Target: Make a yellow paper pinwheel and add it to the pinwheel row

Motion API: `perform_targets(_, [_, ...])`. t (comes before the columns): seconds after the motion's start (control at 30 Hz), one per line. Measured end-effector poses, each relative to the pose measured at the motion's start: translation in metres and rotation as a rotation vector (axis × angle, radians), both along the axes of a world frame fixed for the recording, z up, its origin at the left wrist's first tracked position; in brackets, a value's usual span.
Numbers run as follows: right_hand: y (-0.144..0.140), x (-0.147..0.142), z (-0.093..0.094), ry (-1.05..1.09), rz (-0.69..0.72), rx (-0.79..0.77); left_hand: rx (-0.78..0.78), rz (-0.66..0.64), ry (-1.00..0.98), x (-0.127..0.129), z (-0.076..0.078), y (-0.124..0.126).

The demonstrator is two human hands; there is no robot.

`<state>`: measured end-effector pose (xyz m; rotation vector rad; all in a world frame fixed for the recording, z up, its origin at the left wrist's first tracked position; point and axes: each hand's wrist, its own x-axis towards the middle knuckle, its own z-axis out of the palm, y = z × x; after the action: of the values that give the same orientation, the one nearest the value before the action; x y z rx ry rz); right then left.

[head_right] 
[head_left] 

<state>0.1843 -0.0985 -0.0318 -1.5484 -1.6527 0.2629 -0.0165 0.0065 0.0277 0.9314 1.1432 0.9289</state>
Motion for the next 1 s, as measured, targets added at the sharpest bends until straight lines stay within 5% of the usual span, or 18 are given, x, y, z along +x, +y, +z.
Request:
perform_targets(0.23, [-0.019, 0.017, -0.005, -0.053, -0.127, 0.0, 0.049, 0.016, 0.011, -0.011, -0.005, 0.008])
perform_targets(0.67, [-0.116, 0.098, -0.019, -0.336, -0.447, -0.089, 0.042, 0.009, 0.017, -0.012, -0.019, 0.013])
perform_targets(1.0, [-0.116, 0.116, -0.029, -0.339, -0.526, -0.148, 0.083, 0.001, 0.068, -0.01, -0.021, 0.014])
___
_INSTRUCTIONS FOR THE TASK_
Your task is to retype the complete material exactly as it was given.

_RESULT OF THE EXERCISE_
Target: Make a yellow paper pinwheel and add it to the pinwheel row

Motion API: `perform_targets(_, [_, ...])`. t (comes before the columns): seconds after the motion's start (control at 30 Hz), one per line. Measured end-effector poses, each relative to the pose measured at the motion's start: translation in metres and rotation as a rotation vector (axis × angle, radians), both along the axes of a world frame fixed for the recording, z up, its origin at the left wrist's first tracked position; in brackets, a value's usual span.
Numbers run as follows: right_hand: y (-0.144..0.140), x (-0.147..0.142), z (-0.093..0.094), ry (-1.05..1.09), rz (-0.69..0.72), rx (-0.79..0.77); left_hand: rx (-0.78..0.78), rz (-0.66..0.64), ry (-1.00..0.98), x (-0.127..0.129), z (-0.076..0.078), y (-0.124..0.126).

The demonstrator is two human hands; there is no robot.

`<state>`: measured end-effector pose (xyz m; rotation vector rad; all in a world frame fixed for the recording, z up, its origin at the left wrist's first tracked position; point and axes: each hand's wrist, its own x-axis towards the middle knuckle, its own z-axis out of the palm, y = z × x; after the action: of the values that give the same orientation, the one nearest the value before the action; x y z rx ry rz); right then left.

[head_right] 
[head_left] 

<state>0.1843 -0.0985 -0.0318 -1.5484 -1.6527 0.2629 -0.0165 0.0065 0.0277 0.9314 1.1432 0.9289</state>
Motion for the next 1 s, as measured, targets added at the sharpest bends until straight lines stay within 5% of the usual span, or 18 are given, x, y, z along +x, +y, +z.
Request:
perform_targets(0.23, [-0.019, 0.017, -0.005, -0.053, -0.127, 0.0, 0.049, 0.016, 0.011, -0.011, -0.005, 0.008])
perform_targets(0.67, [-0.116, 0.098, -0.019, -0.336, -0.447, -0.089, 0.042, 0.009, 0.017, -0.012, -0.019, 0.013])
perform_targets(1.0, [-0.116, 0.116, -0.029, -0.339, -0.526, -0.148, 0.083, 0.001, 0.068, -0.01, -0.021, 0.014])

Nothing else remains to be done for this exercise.